Unifiller announces that Section 179 applies to their wide range of equipment offerings, and will assist customers looking to take advantage.

Section 179 and what does it means in today's economy – The small Business Jobs and Credit Act of 2010 couldn't come at a better time, as the economic situation begins to recuperate, businesses have or are planning to benefit before 2011 comes to a close.

Not only was the previous amount increased to $500,000 but the expense provision for Section 179 property set to expire on December 31, 2010 got a reprieve and has now been extended to December 31, 2011. This increase has many business owners excited, because with these new limits new business assets put in service before January 1, 2012 qualify for a deduction of up to $500,000. The assets must have a recovery period of 7 years or less. The reality of a competitive marketplace is that benchmarks are developed that put (ROI) Return on Investment from purchased equipment, top of priority when added to the capital planning and budgetary process.

For baking and food companies, equipment reliability is important because if downtime becomes a problem, a lifecycle analysis is created, then an equipment strategy session by a team of plant production personnel is conducted to determine whether to repair, rebuild or replace existing equipment. This type of evaluation is important even after the fact – as downtime decreases the rate of production and output. In this respect companies still need to appreciate the power of technology to fan growth.

One of the great advantages to Section 179 is that equipment that was once financially unfeasible can now be purchased and put into production in 2010 and 2011 to enhance the bottom line significantly; tax savings, reduction of labor and ingredient costs all by automating and maintaining portion control through an investment on high quality equipment. Definitely very welcome news to businesses everywhere especially for the baking and food industry which in recent years has been considered recession proof – mistaking the small margin of growth as a recession shield which was really capital costs to keep afloat all relative to consumers’ selective purchasing habits during the recession crunch.

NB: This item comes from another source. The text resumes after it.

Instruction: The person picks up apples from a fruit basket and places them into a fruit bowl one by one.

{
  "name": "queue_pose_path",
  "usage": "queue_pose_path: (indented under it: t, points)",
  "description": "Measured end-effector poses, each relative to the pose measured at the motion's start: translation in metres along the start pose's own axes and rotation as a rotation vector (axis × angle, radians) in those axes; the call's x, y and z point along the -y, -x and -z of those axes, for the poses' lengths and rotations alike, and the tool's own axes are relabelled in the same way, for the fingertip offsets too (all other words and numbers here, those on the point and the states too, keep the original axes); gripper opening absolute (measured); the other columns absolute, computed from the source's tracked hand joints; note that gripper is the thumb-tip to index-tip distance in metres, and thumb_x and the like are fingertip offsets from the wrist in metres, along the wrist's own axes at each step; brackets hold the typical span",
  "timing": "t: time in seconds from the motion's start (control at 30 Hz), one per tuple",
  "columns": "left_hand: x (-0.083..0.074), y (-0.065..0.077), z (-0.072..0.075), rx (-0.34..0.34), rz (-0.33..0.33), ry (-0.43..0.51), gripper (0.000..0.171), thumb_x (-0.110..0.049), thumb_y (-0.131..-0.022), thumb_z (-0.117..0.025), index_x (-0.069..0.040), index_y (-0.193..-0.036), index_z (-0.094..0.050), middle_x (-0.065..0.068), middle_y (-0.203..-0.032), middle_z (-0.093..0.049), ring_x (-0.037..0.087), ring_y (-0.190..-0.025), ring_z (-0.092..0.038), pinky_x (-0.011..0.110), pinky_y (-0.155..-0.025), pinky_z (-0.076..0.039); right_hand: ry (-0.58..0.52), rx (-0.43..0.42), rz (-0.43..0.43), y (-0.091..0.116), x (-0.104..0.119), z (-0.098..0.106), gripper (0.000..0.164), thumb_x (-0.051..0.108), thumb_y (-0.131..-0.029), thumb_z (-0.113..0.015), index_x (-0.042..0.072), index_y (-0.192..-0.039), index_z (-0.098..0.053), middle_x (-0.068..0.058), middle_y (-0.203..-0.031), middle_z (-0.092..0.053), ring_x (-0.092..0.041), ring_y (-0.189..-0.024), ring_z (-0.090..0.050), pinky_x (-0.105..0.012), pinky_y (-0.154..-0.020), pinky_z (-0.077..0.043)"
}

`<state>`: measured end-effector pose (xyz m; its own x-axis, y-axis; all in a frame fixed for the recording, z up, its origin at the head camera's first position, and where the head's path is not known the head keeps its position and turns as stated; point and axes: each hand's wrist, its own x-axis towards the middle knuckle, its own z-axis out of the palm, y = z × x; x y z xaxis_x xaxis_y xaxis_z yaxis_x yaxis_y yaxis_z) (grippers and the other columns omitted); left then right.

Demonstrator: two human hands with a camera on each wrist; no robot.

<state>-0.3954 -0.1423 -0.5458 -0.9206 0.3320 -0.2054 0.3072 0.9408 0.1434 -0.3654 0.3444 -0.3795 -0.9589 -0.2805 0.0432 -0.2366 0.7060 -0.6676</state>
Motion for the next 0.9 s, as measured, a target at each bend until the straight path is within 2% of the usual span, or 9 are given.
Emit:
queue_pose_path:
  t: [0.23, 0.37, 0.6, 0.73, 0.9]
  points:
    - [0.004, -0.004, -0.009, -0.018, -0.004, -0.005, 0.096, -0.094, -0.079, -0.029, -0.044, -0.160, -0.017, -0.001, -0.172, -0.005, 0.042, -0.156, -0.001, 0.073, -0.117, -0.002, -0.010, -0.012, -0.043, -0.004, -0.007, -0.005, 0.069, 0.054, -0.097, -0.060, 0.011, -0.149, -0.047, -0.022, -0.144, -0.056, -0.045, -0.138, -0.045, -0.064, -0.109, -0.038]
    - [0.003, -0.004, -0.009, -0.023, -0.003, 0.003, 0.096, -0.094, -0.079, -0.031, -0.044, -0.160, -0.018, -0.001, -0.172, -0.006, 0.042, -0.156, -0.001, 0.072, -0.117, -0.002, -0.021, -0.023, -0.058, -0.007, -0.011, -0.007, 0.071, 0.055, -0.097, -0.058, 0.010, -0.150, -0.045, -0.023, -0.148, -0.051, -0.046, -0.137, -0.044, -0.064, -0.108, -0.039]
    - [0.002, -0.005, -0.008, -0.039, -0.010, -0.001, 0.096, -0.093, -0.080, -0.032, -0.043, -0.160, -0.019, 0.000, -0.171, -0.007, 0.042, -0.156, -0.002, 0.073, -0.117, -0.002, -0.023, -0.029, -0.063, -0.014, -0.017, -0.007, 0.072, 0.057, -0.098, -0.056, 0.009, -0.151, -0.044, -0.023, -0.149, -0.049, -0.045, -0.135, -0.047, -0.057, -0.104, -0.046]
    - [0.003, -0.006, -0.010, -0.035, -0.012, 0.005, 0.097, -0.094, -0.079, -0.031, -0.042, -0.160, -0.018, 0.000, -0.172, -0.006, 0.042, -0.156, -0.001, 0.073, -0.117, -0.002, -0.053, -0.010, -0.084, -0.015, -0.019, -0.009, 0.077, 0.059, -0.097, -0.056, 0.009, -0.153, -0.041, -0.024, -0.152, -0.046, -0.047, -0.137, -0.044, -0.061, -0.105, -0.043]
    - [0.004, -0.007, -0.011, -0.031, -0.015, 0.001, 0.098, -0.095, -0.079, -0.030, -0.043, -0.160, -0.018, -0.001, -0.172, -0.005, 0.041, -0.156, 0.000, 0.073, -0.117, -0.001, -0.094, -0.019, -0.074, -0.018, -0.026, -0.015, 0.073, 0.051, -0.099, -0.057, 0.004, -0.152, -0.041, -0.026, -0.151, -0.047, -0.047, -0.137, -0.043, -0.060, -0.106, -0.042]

“The best part of Section 179 is that companies can now take advantage and enjoy not only tax savings but increased profits through slashing both labor and ingredient costs through automation and maintaining portion control!”, says Stewart MacPherson – VP of Sales & Marketing for Unifiller Systems.

Unifiller has been the leader in the industry for over 20 years, providing solutions for precise portion control with an extensive range of single and multi piston depositors, transfer pumps and multiple head units. They also specialize in producing both fully and semi-automated production systems. For a list of Unifiller equipment visit http://www.unifiller.com

For the most part, the baking and food industry can actually take advantage of this great opportunity, applying these benefits to their business strategy and forecasted growth with new equipment that was once considered a luxury will soon be a common workhorse. To find out more about Section 179 visit http://tinyurl.com/36gpcw4.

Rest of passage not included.